TASK INSTRUCTIONS: Among the entries below, which lines include the string "Segment"? Show each one.

GIVEN RECORDS:
- - - -
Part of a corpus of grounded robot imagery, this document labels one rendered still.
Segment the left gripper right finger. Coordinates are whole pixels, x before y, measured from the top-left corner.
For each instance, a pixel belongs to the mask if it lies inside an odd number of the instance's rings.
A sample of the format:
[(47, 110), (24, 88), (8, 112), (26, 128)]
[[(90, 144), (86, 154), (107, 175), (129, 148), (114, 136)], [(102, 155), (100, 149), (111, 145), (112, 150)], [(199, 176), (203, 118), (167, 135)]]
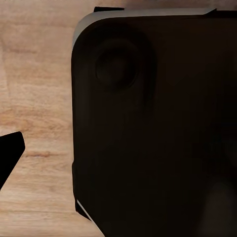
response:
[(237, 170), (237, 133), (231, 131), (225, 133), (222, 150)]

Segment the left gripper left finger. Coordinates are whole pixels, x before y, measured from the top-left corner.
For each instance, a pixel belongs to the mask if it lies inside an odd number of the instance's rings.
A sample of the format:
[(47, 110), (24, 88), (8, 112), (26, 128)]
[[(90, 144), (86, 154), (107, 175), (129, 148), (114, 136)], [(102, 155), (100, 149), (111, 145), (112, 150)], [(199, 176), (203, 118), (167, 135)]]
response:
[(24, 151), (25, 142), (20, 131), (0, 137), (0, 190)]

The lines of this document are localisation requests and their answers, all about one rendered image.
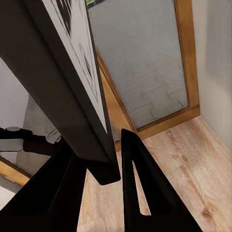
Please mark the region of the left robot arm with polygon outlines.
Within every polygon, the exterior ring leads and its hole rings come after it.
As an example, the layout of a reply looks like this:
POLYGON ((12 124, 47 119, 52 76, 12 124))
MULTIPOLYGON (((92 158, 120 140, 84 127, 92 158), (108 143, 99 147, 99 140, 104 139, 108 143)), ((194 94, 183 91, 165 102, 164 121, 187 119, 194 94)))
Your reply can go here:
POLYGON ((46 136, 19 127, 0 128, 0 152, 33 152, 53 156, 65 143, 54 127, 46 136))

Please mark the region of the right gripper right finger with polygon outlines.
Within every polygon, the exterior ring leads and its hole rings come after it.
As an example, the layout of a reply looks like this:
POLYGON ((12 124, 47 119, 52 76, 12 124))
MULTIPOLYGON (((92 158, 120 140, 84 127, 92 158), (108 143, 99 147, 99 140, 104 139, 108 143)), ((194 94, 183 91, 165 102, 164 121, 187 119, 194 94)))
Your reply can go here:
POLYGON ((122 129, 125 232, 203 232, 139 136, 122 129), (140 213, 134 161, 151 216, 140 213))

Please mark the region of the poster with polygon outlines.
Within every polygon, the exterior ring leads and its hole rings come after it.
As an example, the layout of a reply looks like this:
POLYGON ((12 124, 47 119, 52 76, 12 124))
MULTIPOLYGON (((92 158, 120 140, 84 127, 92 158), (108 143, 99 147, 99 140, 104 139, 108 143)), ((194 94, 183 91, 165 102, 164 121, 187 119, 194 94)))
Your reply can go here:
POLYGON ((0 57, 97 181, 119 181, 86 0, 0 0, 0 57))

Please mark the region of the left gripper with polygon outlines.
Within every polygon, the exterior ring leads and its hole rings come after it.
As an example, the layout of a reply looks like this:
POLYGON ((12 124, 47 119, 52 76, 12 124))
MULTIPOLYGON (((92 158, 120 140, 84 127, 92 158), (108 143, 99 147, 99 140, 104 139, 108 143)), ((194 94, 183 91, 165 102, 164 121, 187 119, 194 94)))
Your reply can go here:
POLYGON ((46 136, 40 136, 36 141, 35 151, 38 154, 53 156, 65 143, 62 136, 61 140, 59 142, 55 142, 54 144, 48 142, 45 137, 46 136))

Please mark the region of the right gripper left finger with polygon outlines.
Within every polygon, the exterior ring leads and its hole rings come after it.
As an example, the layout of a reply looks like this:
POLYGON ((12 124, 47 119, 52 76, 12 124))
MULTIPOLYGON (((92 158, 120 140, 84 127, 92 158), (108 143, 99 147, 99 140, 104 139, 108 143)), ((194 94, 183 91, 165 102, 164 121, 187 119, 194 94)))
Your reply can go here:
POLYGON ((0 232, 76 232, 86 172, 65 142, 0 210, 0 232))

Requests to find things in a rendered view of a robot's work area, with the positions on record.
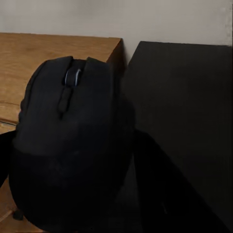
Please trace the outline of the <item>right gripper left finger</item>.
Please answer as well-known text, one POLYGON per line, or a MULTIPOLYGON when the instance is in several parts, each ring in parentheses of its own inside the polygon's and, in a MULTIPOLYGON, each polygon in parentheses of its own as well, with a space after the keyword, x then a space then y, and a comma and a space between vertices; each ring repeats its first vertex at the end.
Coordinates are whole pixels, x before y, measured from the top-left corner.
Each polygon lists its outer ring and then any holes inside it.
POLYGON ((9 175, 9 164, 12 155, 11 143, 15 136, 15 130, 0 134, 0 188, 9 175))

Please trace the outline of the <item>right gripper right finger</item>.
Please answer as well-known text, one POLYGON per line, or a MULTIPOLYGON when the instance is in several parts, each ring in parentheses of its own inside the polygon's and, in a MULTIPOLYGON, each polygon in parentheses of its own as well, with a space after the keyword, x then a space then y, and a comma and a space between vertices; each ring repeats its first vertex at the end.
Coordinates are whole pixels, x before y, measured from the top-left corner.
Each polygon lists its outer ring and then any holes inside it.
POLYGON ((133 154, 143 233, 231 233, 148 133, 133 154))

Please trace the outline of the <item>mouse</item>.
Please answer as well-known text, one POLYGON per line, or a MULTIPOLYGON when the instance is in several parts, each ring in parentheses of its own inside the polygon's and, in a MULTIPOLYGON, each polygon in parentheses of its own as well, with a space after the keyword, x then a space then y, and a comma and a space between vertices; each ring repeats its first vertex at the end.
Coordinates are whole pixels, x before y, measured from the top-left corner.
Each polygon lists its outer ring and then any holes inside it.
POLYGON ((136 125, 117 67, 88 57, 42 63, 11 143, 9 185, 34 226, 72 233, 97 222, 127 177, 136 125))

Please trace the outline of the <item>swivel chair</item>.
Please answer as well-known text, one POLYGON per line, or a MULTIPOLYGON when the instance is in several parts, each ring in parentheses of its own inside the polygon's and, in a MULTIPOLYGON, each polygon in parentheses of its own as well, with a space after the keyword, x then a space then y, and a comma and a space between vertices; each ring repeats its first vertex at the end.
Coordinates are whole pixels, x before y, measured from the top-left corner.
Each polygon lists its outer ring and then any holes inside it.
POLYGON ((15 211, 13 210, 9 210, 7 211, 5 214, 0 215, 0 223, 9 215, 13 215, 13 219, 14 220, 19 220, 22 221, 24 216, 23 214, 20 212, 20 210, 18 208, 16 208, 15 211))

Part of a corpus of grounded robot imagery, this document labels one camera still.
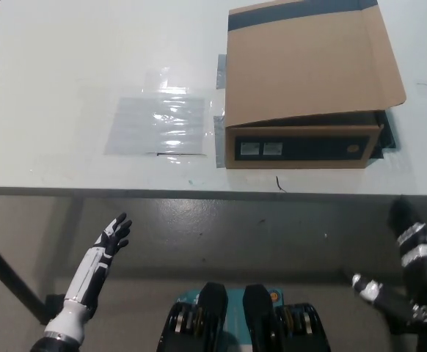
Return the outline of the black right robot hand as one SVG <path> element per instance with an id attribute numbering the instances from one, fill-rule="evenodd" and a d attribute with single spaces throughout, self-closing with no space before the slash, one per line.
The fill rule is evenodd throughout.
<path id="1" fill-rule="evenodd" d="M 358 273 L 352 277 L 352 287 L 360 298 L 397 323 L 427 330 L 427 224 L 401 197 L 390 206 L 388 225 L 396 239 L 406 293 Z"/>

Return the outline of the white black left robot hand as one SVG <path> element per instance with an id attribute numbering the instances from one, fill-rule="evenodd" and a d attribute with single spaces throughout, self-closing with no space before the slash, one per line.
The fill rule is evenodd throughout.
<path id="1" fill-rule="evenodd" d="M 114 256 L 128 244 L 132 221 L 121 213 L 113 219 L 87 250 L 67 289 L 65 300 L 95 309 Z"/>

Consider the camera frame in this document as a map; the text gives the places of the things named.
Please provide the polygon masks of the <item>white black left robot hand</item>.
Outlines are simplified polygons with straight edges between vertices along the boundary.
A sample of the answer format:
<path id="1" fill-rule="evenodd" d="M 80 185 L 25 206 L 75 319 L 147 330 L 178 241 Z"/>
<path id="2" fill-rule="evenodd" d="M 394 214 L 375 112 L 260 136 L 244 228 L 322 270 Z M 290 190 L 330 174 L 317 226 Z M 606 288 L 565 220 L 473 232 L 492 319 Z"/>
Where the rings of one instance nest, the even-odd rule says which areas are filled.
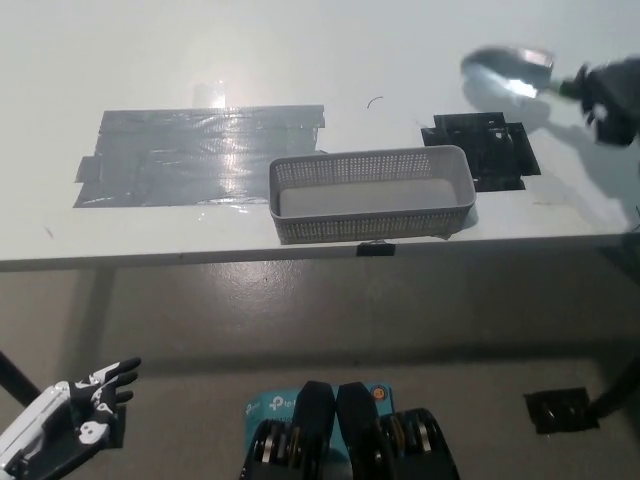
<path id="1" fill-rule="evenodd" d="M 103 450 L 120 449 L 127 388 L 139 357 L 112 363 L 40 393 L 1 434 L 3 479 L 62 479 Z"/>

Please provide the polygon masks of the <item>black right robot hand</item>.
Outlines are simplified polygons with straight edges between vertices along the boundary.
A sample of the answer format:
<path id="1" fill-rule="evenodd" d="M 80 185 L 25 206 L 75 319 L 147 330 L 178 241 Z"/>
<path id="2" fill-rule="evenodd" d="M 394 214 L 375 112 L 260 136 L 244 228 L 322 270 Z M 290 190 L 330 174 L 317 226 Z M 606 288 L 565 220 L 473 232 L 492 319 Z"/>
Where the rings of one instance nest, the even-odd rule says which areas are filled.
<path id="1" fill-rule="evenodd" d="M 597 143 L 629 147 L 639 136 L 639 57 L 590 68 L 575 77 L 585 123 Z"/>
- - - -
WRITTEN RESPONSE:
Segment the left gripper right finger. Coordinates are whole pixels, x before y, measured from the top-left corner.
Segment the left gripper left finger. Coordinates are whole pixels, x before y, measured from the top-left corner.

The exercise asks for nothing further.